__What needs to be done__.
What lines in the listing below hold the string "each"? Please copy them out.

── Input data

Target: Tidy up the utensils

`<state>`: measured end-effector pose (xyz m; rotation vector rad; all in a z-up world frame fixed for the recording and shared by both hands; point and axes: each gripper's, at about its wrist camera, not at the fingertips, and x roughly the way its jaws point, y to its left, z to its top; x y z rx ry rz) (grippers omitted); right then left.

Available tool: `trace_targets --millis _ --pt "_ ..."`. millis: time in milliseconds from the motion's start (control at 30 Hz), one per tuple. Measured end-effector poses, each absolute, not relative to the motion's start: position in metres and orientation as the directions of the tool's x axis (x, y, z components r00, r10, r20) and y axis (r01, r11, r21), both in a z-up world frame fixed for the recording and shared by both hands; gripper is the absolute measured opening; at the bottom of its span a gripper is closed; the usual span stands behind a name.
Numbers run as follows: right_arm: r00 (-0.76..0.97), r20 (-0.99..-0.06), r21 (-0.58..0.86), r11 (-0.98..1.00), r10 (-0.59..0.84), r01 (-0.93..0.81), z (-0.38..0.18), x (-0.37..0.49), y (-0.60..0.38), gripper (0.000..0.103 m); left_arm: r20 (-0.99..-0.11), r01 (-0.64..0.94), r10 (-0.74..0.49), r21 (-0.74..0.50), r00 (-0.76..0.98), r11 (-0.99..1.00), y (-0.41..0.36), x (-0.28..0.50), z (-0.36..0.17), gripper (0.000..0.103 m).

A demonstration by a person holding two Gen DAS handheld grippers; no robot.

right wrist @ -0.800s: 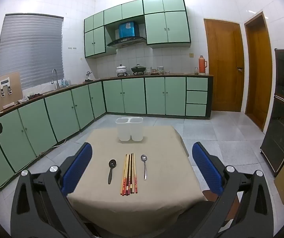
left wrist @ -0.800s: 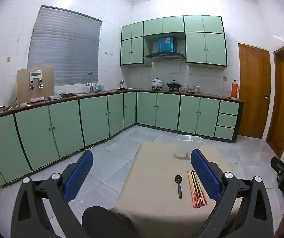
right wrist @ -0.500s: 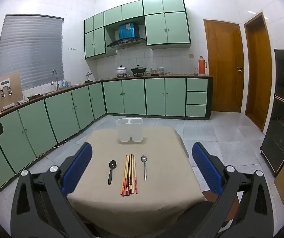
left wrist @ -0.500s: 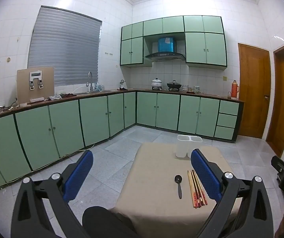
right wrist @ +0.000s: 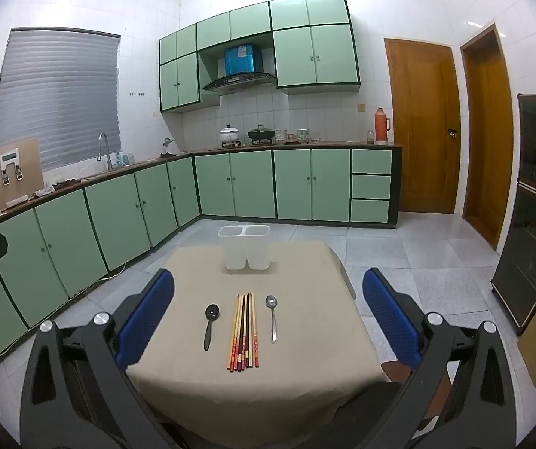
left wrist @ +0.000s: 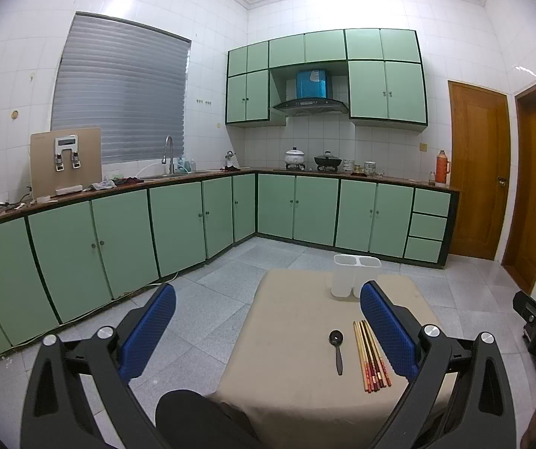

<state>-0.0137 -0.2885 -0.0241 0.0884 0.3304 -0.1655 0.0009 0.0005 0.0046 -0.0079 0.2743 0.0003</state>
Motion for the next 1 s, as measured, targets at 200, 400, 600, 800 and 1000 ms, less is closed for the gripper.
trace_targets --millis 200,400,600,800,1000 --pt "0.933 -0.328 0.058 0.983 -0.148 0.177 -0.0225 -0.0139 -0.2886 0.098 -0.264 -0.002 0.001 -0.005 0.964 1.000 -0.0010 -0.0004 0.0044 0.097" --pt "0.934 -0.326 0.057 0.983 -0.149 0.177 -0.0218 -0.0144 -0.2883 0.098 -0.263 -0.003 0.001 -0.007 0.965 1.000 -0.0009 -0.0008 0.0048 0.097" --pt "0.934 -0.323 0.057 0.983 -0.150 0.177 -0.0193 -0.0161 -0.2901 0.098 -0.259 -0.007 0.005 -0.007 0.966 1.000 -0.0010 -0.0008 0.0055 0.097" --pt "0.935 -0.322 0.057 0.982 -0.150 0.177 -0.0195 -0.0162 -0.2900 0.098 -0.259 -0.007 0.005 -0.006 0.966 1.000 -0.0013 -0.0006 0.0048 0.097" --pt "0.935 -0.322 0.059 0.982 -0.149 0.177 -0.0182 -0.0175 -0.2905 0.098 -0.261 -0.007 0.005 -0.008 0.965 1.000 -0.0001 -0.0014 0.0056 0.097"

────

__Answer box__.
`<state>`: measured end-effector pose (xyz m; rotation vector rad; all in a z-up world frame fixed for the recording and shared by both hands; point and axes: each gripper's, at about its wrist camera, not at the fingertips, and x roughly the way its jaws point, y to its left, z to its top; x y z rx ry rz) (grippers omitted); right then left.
Available tool: `trace_targets --millis _ --pt "_ ..."`. millis: time in milliseconds from the motion's start (control at 30 Hz), one per tuple. Measured end-effector poses, each absolute, not relative to the motion's start: position in metres and orientation as the directions of the tool's x axis (x, y, z components r00, r10, r20) and y axis (r01, r11, r21), both in a z-up world frame fixed for the recording and shared by both hands; gripper is the absolute measured opening; at the bottom of its span a gripper is closed; the usual span stands behind a name.

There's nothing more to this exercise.